KAIRO (AP) – Bentrokan sengit di kota Benghazi, Libya timur, antara anggota milisi Islam dan pasukan saingan yang setia kepada seorang jenderal pemberontak telah menewaskan 31 pejuang dari kedua belah pihak, kata seorang pejabat keamanan, Selasa.
Pertempuran pecah pada Senin malam, dengan pasukan dan jet tempur ditugaskan ke Jenderal. Termasuk Khalifa Hifter, yang menyerang posisi milisi Islam yang disebut Dewan Syura Revolusioner Benghazi, kata pejabat itu.
Bentrokan selama berjam-jam itu berpusat di sekitar bandara kota Benina dan milisi membalasnya dengan artileri, tambah pejabat itu, yang berbicara tanpa menyebut nama karena dia tidak berwenang berbicara kepada media.
Tim Hifter kehilangan 20 pejuang sementara anggota milisi menewaskan 11 orang, dan total 36 pejuang terluka, kata pejabat itu. Beberapa korban luka dilaporkan berada dalam kondisi kritis.
Libya sedang menyaksikan kekerasan terburuk sejak mantan diktator Moammar Gadhafi digulingkan dan dibunuh pada tahun 2011.
Perpecahan di negara ini berakar pada persaingan antara kelompok Islam dan non-Islam, serta loyalitas suku dan regional yang kuat antar kelompok yang dengan cepat mengisi kekosongan kekuasaan setelah penggulingan Gaddafi. Pemerintahan transisi berturut-turut gagal mengendalikan milisi.
Pertempuran dalam beberapa bulan terakhir sebagian besar melanda ibu kota, Tripoli, dan juga Benghazi, kota terbesar kedua di negara itu.

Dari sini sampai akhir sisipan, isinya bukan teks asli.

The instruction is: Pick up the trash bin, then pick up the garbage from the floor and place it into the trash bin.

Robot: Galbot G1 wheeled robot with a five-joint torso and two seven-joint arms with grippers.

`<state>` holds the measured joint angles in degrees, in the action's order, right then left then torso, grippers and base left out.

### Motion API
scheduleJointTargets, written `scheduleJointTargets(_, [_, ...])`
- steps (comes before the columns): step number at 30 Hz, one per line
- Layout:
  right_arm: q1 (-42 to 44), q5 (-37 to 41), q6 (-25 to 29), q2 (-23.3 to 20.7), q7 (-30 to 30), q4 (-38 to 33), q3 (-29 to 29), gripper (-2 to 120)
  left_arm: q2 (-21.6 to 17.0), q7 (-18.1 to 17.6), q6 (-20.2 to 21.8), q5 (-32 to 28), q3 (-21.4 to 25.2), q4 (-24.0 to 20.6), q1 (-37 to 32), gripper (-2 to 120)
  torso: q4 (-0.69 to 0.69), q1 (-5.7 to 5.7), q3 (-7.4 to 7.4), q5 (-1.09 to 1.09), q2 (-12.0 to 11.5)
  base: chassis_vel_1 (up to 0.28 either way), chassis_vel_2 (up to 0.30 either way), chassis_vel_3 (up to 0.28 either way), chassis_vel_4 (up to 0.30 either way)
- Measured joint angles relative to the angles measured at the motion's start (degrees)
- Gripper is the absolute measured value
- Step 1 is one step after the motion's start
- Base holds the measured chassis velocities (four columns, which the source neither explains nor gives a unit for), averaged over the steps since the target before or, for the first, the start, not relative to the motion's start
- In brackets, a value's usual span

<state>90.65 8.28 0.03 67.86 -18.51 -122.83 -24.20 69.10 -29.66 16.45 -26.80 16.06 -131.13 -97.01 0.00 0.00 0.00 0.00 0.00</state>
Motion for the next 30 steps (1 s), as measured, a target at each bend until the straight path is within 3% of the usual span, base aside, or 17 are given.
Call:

Milisi yang menguasai ibu kota, yang beroperasi di bawah kelompok payung yang disebut Dawn of Libya, juga menguasai kompleks kedutaan AS, seminggu setelah mengusir milisi saingannya. Seorang pejabat Departemen Luar Negeri mengatakan hubungan itu “tetap aman.”

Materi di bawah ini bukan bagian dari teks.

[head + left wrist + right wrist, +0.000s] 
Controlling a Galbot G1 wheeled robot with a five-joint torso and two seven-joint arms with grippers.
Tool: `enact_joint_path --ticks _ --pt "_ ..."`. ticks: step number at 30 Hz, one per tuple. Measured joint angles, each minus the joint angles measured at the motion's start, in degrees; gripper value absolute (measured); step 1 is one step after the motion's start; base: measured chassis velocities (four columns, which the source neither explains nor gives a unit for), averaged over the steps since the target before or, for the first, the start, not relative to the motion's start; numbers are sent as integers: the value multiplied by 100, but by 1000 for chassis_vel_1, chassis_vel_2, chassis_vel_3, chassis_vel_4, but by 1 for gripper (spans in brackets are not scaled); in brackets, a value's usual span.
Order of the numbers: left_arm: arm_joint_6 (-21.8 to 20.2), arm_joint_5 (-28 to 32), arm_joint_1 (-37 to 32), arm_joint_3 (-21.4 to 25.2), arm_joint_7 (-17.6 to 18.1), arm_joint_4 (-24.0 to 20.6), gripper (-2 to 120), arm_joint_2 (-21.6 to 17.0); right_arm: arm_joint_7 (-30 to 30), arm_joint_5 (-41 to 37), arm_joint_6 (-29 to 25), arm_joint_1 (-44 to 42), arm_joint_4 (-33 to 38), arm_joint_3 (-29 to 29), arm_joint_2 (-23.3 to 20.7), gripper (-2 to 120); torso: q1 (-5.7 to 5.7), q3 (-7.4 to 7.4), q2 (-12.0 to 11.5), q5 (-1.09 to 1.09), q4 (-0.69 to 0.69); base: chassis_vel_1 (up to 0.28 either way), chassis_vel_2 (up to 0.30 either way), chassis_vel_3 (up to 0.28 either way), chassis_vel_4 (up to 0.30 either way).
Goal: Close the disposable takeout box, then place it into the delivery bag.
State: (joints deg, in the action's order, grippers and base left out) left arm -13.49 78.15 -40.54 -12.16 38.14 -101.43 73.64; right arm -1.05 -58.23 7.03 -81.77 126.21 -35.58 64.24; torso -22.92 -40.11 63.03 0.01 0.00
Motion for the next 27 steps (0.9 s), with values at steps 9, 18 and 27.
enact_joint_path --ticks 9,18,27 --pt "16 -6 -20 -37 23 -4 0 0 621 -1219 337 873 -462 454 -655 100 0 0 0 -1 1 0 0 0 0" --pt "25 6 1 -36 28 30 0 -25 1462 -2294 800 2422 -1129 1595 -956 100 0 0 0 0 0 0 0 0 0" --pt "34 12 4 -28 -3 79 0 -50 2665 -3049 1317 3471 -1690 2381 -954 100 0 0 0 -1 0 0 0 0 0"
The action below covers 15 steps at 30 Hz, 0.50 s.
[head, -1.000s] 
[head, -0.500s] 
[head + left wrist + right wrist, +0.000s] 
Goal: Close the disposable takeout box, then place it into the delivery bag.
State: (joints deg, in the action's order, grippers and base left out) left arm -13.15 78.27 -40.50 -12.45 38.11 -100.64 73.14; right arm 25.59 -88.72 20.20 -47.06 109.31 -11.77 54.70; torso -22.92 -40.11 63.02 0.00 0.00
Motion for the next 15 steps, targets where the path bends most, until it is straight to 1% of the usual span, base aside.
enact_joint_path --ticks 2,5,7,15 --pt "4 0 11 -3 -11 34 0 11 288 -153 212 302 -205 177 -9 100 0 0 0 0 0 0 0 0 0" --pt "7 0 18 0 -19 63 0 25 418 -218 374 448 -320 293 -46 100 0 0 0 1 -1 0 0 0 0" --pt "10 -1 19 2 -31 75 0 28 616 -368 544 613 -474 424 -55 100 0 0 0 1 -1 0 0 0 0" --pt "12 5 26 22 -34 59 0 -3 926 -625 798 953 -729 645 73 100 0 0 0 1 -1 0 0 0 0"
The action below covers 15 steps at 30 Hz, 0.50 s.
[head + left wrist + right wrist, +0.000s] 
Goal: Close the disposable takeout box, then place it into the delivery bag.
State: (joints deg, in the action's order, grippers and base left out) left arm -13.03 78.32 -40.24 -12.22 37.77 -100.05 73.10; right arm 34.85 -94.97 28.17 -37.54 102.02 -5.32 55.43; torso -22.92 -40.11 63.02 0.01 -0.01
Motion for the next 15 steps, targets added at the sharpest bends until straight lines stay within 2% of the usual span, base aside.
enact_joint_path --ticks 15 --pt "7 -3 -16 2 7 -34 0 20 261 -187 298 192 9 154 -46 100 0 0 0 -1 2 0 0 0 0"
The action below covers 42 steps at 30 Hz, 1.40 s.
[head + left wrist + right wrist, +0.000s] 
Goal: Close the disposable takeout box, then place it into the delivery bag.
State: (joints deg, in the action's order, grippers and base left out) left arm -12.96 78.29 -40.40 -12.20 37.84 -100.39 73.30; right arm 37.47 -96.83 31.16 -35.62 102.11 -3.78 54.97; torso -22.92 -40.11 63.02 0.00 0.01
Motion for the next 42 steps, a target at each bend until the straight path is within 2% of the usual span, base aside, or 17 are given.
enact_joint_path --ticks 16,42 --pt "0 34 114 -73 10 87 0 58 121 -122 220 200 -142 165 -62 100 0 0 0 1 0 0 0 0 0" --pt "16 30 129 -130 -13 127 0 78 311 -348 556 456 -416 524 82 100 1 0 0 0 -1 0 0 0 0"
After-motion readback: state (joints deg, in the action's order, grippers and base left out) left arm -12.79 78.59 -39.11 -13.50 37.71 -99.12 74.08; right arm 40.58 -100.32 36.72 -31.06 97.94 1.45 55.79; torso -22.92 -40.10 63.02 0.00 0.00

Kantor berita resmi Libya mengatakan pada hari Selasa bahwa ketenangan telah kembali ke Tripoli, dengan beberapa bank kembali beroperasi dan toko-toko serta toko roti dibuka kembali. Lalu lintas juga meningkat di ibu kota dan terjadi antrian panjang di luar pompa bensin. Beberapa keluarga yang melarikan diri dari daerah pertempuran telah kembali ke rumah mereka, kata badan tersebut.

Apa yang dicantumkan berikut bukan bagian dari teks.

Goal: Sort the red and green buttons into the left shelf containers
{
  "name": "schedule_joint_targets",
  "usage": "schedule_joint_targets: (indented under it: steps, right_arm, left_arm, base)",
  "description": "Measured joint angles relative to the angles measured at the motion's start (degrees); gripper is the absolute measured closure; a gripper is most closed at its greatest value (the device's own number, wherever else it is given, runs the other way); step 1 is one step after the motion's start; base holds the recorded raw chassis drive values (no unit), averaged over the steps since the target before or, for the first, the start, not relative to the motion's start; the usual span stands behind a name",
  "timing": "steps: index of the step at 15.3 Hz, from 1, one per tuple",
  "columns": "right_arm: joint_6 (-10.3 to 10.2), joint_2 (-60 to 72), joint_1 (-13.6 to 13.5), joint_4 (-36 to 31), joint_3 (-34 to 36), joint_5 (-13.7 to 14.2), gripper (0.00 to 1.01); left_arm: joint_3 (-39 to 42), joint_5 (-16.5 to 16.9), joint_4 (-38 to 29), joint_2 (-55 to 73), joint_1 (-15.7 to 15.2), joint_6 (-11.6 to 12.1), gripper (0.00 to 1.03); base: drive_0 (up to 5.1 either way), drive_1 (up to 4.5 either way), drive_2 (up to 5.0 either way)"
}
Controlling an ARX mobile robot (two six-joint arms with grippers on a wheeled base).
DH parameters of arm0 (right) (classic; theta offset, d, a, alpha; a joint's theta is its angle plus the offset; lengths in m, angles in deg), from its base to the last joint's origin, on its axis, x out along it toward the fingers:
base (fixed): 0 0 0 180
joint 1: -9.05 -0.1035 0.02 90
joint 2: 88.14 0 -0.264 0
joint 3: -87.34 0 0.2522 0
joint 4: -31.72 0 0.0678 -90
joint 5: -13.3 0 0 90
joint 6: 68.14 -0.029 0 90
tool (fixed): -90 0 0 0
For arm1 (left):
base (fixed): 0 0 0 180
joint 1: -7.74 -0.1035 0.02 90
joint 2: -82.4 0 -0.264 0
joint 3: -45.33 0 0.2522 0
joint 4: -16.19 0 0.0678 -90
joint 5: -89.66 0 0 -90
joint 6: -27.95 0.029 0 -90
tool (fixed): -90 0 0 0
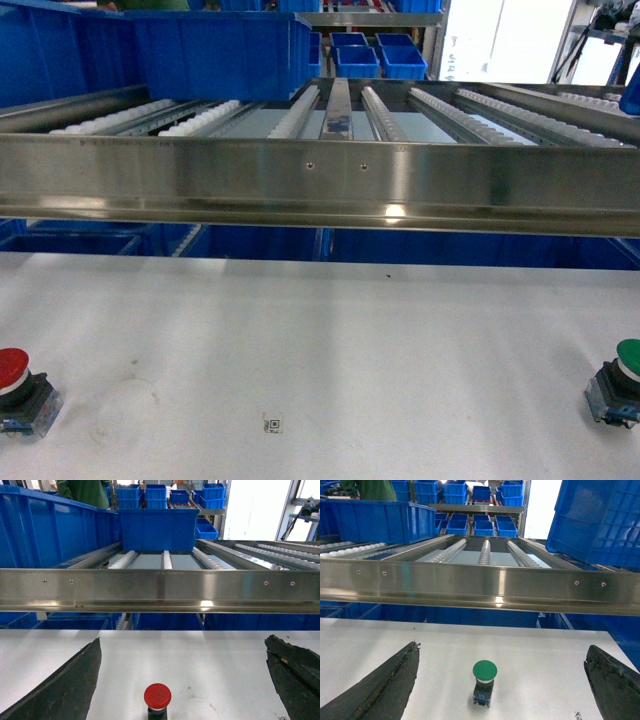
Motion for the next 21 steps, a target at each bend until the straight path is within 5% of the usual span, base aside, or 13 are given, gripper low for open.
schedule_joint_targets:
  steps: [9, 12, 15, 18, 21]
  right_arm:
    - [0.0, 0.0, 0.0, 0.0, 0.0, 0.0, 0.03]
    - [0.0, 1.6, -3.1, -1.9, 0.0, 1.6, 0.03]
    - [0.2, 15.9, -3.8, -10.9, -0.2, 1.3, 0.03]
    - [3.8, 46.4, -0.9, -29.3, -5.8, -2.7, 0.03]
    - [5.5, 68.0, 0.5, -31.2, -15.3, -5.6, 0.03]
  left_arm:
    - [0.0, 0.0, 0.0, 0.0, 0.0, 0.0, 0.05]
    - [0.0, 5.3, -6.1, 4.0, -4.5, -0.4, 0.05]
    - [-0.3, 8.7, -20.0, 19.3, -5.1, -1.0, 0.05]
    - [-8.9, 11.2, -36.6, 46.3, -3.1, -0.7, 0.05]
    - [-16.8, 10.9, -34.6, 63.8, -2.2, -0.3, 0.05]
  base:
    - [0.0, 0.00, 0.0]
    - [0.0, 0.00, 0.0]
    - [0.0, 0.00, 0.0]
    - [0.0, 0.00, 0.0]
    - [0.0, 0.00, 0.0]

Parlemen Libya yang baru terpilih pada hari Senin meminta perdana menteri negara itu, yang mengundurkan diri pekan lalu, Abdullah al-Thinni, untuk membentuk pemerintahan baru. Al-Thinni mengatakan setelah pengunduran dirinya bahwa pemerintahannya telah kehilangan kendali atas hampir semua lembaga negara dan kantor pemerintah yang dikuasai milisi Islam bersenjata.
Pertempuran tersebut memaksa parlemen yang baru terpilih dan al-Thinni untuk beroperasi di kota timur Tobruk.
Mohammed Shouaib, wakil ketua parlemen, menekankan pada hari Selasa bahwa badan tersebut tidak menyerukan “intervensi militer” tetapi PBB harus membantu Libya membangun institusinya, termasuk polisi dan tentara. Dia merujuk pada keputusan parlemen sebelumnya yang meminta bantuan internasional untuk memulihkan ketertiban di Libya.
Isu intervensi militer adalah salah satu isu yang paling banyak diperdebatkan di negara ini. Awal bulan ini, pihak tak dikenal melancarkan serangan udara di Tripoli dan mengebom posisi milisi Islam sekutunya. Para pejabat AS membenarkan laporan bahwa Mesir dan Uni Emirat Arab berada di balik dua serangan udara tersebut.
Shouaib berbicara kepada pers bersama utusan Inggris Jonathan Powell dan duta besar Inggris Michael Aron, yang mengunjungi Tobruk untuk menyatakan dukungan terhadap parlemen terpilih.
Sementara itu, pemerintahan paralel sedang berlangsung di Tripoli. Didukung oleh sekutu Islam, pemerintahan Keselamatan Nasional yang dipimpin oleh Omar al-Hassi dan 14 menterinya memenangkan mosi percaya. Al-Hassi ditunjuk oleh parlemen yang akan keluar – yang mandatnya berakhir setelah parlemen baru terpilih – dan ditugaskan untuk membentuk pemerintahan baru untuk menantang kaum legalis di Tobruk.